Best female villains - These video game characters are great at being bad!

Not everything can be rainbows and sunshine, and female villains in games play just as big of a role. The video game podcast Giant Bomb published this list of over 200 sinister female characters, including well-known characters such as Abby from Last of Us Part II.

Abby from Last of Us Part II, Photo from Twitter.

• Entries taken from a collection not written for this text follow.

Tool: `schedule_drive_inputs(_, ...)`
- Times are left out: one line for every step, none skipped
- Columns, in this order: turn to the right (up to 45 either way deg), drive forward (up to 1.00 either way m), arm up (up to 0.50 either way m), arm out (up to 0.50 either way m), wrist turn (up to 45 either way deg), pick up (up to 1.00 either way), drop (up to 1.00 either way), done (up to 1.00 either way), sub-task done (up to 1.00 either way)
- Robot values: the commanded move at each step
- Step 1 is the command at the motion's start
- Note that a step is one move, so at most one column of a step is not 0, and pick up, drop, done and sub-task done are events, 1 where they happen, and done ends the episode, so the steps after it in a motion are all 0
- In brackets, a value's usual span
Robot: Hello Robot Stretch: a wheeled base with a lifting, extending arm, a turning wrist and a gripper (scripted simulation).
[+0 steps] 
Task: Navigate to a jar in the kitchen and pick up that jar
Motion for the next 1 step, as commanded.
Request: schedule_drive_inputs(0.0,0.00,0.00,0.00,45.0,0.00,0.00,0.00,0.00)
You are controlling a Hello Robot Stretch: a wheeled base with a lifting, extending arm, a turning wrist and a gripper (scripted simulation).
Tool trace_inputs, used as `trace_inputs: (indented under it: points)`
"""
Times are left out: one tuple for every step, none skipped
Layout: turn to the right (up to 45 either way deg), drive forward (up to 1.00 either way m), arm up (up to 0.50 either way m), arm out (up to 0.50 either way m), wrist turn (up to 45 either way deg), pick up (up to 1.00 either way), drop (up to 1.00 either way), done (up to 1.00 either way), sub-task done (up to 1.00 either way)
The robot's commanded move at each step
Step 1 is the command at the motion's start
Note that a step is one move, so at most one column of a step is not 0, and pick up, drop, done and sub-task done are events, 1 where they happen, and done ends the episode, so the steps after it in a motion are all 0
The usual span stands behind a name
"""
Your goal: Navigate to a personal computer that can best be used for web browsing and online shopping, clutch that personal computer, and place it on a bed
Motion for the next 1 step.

Abby from Last of Us Part II
Actrise from Nintendo 64’s Castelvania; Photo by Fandom
Amanda Evert of Lara Croft: Tomb Raider

(Left) Actrise from Nintendo 64’s Castelvania; Photo by Fandom

(Right) Amanda Evert of Lara Croft: Tomb Raider

Here is an article from GameRadar of 20 female videogame characters that I believe deserves to go in the “Honorable Mentions” category. Are there any female videogame characters that inspire you but maybe didn’t make either of these lists? Write to us below!

Looking ahead

So, in the video game sector, we are seeing a large push for better and more realistic women’s representation in development and the stories themselves. However that may look in the near future, it’s important that change continues to be made. We are also seeing growth in the number of female players and, in the women creating video games. We do have amazing leading female video game characters as protagonists and antagonists to recognize. Let’s choose to celebrate women’s achievements and choose to challenge for greater representation. Together, we can all work towards an inclusive world. In support of women everywhere, celebrate International Women’s Day, 2021 and their campaign theme, #ChooseToChallenge.

~SB

Posted in: HeR News Blog

3 responses to “Women in Video Games | International Women’s Day”

  1. Lauren says:

    Since HeR has always been so focused on promoting space for women in video games, what percentage of the employees in the company are female? Any roles (outside of CEO and marketing) that you could highlight?

    • Huw Miller says:

      I don’t work at the company, but from my observations (and I could be totally wrong) there are only women working at HeR right now. That excludes board members and investors. Again, I don’t know anything for sure and I don’t work there, but that’s just from my general observations.

  2. Kieron says:

    Thanks for sharing this! A great insight into how few women play and are involved in video games.